▸ **Exercise**: Nothing but the lines from the one containing "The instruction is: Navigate" through the one containing "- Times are", both included, should be given again, each exactly as written below.

<<<<

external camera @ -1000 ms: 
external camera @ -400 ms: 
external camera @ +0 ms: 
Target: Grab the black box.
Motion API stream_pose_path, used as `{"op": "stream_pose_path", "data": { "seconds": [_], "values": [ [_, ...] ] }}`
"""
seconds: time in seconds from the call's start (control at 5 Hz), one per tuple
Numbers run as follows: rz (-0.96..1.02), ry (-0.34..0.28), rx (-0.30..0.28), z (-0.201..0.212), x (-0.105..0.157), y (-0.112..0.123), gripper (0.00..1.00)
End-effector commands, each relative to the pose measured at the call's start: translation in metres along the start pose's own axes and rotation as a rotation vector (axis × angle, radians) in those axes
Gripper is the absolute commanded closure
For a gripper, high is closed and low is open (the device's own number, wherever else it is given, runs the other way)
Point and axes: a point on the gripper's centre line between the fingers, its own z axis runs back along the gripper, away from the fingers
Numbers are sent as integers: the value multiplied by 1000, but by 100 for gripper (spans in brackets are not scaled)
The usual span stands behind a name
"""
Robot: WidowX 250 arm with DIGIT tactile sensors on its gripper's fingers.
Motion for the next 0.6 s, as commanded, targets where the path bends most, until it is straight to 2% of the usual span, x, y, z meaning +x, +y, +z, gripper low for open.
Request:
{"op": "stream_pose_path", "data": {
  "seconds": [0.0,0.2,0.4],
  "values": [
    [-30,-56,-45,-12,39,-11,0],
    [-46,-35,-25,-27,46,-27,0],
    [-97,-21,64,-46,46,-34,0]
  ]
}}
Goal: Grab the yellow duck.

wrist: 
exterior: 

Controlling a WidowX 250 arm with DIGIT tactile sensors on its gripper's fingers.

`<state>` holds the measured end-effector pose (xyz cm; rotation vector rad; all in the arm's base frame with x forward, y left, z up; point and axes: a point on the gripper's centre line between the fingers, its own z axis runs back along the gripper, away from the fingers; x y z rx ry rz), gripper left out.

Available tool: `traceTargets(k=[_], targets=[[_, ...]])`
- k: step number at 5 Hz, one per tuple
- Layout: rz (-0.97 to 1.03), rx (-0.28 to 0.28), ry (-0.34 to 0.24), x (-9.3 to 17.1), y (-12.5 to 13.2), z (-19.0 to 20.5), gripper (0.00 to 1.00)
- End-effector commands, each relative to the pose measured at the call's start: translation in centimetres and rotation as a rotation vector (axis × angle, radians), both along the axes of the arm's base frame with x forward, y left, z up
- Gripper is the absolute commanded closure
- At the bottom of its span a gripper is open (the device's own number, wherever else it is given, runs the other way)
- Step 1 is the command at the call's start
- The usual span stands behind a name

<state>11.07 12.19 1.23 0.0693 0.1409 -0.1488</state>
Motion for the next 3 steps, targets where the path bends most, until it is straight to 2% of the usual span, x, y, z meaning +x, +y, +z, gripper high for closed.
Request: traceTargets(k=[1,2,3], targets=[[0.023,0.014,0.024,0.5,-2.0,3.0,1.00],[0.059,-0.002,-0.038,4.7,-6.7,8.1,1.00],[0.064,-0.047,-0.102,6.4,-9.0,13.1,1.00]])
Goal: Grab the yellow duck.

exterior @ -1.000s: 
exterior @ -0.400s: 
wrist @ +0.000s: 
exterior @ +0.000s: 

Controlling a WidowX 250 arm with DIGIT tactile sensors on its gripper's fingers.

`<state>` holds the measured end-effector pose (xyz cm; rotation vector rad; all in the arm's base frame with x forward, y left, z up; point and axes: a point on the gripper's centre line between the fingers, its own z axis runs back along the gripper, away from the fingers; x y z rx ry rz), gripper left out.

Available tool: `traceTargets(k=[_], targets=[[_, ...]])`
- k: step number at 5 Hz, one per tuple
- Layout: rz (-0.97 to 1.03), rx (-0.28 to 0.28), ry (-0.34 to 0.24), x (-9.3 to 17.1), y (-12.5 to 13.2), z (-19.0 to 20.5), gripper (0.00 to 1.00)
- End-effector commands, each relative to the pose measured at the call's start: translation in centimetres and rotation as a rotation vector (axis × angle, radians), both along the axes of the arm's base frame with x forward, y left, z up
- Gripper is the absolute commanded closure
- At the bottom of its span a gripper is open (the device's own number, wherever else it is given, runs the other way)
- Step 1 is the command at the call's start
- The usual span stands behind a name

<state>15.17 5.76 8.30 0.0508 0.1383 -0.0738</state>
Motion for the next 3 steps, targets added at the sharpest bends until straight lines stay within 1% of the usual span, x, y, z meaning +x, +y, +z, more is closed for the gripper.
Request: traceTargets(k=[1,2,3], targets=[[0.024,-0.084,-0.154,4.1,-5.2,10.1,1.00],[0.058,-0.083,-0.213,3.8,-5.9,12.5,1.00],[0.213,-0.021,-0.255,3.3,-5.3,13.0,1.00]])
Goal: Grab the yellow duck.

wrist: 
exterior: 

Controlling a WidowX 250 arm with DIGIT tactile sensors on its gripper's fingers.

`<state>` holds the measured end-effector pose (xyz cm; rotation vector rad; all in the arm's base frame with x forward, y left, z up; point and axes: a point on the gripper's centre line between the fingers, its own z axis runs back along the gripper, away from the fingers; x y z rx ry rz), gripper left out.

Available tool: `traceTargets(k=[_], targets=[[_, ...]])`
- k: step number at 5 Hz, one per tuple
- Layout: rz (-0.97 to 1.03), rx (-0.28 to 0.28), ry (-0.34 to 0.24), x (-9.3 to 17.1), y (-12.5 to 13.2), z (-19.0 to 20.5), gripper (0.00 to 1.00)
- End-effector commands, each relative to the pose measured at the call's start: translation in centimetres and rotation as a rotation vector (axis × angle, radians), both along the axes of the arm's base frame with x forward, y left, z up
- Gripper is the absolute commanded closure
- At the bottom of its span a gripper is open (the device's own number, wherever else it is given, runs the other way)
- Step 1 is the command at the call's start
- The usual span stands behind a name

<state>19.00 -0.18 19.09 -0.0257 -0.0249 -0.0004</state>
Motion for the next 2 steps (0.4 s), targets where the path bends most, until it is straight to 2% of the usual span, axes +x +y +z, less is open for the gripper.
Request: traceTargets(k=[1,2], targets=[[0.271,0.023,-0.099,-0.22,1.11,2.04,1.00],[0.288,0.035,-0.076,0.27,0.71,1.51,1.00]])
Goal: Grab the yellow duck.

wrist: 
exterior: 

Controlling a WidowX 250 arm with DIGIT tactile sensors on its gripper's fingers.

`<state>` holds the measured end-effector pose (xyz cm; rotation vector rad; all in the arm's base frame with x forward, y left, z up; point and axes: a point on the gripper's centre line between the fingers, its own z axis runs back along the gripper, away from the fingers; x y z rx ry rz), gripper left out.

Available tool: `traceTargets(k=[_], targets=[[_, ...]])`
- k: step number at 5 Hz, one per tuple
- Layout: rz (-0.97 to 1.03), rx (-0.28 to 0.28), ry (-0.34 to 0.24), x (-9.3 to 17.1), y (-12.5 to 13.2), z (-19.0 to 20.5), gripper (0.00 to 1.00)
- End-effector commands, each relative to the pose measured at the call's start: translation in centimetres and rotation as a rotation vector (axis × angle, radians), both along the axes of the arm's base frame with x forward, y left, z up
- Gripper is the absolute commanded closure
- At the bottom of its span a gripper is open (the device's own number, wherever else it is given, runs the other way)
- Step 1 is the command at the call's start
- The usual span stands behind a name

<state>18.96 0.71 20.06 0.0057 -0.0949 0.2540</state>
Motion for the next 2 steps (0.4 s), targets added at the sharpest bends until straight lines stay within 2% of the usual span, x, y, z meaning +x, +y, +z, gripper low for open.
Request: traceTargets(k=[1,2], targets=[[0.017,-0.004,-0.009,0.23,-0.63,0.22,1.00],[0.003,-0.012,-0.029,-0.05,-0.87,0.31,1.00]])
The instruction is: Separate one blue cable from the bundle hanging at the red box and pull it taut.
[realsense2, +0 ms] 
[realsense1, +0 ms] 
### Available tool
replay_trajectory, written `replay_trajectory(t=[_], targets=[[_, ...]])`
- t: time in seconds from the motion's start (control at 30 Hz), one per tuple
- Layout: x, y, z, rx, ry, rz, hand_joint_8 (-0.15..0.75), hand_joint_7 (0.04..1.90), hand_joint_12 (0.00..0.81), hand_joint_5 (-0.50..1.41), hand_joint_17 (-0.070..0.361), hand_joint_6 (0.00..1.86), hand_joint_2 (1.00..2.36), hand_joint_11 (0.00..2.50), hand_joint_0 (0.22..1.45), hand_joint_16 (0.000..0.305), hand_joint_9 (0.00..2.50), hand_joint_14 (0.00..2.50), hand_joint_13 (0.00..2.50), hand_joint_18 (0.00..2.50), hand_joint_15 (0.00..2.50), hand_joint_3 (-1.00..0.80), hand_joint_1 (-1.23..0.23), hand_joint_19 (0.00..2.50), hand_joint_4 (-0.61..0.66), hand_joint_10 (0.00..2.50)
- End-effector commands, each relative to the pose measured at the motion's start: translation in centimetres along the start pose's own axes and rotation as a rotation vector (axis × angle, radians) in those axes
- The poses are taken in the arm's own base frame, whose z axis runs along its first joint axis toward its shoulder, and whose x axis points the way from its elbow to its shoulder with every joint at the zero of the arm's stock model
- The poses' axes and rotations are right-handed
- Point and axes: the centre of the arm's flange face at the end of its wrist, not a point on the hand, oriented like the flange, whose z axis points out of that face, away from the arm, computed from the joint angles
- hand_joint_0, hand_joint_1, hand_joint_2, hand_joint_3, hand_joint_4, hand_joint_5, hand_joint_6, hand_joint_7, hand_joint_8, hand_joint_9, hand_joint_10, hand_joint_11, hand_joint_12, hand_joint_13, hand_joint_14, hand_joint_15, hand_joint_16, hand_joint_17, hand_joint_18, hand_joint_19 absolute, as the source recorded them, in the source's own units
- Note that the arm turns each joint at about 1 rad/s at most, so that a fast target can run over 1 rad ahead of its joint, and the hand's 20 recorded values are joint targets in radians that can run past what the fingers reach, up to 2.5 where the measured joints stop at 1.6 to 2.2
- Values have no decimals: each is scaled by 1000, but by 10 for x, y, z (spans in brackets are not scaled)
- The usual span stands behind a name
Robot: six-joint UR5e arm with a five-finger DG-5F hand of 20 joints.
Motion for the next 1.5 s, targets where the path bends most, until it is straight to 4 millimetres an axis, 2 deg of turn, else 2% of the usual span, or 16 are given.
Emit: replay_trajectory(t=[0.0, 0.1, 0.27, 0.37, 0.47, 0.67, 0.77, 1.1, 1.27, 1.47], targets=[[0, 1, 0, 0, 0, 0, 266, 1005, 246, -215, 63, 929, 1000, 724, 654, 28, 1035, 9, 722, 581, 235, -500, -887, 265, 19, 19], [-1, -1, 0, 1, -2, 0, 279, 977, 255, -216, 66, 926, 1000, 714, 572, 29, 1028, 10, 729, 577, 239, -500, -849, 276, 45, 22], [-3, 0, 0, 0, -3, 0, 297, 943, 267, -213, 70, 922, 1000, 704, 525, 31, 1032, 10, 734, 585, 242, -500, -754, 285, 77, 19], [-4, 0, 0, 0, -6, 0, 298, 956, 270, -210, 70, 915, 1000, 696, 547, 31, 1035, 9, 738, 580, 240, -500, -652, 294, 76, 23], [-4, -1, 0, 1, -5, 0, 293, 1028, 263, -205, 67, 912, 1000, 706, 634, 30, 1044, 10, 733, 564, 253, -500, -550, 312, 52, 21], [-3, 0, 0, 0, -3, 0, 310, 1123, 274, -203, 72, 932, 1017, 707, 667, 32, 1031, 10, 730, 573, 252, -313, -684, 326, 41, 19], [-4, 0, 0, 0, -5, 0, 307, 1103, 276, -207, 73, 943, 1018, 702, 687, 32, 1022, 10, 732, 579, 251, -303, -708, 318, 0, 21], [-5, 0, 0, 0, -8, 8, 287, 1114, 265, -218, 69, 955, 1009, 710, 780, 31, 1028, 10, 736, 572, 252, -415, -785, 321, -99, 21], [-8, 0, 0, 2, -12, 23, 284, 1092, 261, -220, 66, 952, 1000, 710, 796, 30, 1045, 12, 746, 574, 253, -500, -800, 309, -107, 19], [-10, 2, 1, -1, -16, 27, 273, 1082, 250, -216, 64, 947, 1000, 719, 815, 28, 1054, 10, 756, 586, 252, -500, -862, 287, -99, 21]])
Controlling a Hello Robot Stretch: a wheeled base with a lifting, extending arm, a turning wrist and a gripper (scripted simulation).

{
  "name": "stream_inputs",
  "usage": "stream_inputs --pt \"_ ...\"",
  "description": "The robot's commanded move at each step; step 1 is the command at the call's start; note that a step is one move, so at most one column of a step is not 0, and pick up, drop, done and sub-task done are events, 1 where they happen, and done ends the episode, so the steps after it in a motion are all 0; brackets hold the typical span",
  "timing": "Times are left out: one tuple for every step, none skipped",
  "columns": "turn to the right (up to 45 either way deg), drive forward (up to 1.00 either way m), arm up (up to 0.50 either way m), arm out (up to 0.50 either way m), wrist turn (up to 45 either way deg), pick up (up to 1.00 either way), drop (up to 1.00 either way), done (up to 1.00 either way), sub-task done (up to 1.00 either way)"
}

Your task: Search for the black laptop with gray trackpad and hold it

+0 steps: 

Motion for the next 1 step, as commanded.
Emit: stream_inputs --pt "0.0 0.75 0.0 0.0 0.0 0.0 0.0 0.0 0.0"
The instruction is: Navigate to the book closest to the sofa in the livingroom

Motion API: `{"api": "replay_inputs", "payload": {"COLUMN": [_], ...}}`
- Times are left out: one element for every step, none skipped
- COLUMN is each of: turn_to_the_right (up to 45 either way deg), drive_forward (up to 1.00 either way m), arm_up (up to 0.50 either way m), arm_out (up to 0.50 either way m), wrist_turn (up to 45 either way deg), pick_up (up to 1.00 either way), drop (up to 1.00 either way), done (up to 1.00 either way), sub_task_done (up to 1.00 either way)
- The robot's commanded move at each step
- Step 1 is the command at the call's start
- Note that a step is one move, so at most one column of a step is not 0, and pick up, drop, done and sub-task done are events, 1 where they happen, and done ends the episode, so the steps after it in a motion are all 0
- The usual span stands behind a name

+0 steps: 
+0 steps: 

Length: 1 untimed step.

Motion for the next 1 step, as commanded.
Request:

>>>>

▸ **Solution for this problem**:
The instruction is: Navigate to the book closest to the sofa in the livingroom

Motion API: `{"api": "replay_inputs", "payload": {"COLUMN": [_], ...}}`
- Times are left out: one element for every step, none skipped

Nothing else is needed for this exercise.